In the driving process as described above, each power voltage applied to the red heater 241, the green heater 242, and the blue heater 243 ( , , ) Are electrically isolated from each other. In addition, heater power supply voltages ( , , ) And control supply voltages ( , , Negative terminals are also electrically isolated from each other.
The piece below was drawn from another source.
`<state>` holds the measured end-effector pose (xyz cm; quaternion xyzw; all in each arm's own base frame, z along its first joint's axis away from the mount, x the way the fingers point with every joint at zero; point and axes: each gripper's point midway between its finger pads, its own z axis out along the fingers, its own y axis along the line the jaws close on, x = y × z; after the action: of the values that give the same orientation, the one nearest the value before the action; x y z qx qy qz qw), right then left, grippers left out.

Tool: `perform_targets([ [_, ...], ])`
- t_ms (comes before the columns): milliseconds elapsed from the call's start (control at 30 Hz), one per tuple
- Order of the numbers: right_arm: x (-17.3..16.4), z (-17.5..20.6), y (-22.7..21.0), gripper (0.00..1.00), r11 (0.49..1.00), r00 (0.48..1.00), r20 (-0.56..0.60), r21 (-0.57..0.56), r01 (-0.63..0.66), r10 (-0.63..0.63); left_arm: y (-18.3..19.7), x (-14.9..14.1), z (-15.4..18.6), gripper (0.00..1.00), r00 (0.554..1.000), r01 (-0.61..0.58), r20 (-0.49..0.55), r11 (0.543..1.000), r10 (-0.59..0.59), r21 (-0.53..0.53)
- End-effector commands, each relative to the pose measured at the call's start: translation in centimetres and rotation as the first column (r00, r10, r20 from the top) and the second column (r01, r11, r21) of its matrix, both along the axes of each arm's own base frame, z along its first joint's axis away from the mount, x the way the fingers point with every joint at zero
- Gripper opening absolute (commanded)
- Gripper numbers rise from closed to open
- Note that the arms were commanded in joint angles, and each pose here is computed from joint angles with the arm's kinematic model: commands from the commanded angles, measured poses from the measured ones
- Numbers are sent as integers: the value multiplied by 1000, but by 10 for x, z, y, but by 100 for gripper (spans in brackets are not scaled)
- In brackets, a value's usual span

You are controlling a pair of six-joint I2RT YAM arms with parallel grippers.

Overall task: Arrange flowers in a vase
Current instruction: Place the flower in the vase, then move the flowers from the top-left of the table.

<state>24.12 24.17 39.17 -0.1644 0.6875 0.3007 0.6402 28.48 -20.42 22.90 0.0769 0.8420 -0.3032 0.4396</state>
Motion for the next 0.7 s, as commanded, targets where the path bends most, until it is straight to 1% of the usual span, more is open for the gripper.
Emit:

Accordingly, the following leakage currents can be minimized.

1. Leakage current flowing between each heater 241, 242, 243 and the corresponding metal cap 221, 222, 223,

2. leakage current flowing between each heater 241, 242, 243 and corresponding metal sleeve 211, 212, 213,

3. Leakage current flowing between each heater 241, 242, 243.

The first leakage current above means a leakage current flowing between each heater 241, 242, 243 and the corresponding electron-emitting material 231, 232, 233.

As described above, according to the driving method according to the present invention, as each power supply voltage applied to each heater and the electron-emitting material is electrically separated from each other, the leakage current flowing between the heaters and the electron-emitting material, And leakage current flowing between each heater can be minimized.

The present invention is not limited to the above embodiments, but may be modified and improved by those skilled in the art within the spirit and scope of the invention as defined in the claims.

Claims (2)

Electron gun in which the electron-emitting material is heated by radiant heat from a red heater, a green heater, and a blue heater to emit an electron beam, and an electron gun whose emission amount is controlled by a voltage signal applied to the electron-emitting material. In the cathode driving method of, And a power source voltage electrically applied to the red heater, the green heater, the blue heater, and the electron-emitting material. The driving method according to claim 1, wherein power voltages applied to the red heater, the green heater, and the blue heater are respective alternating voltages drawn from a transformer.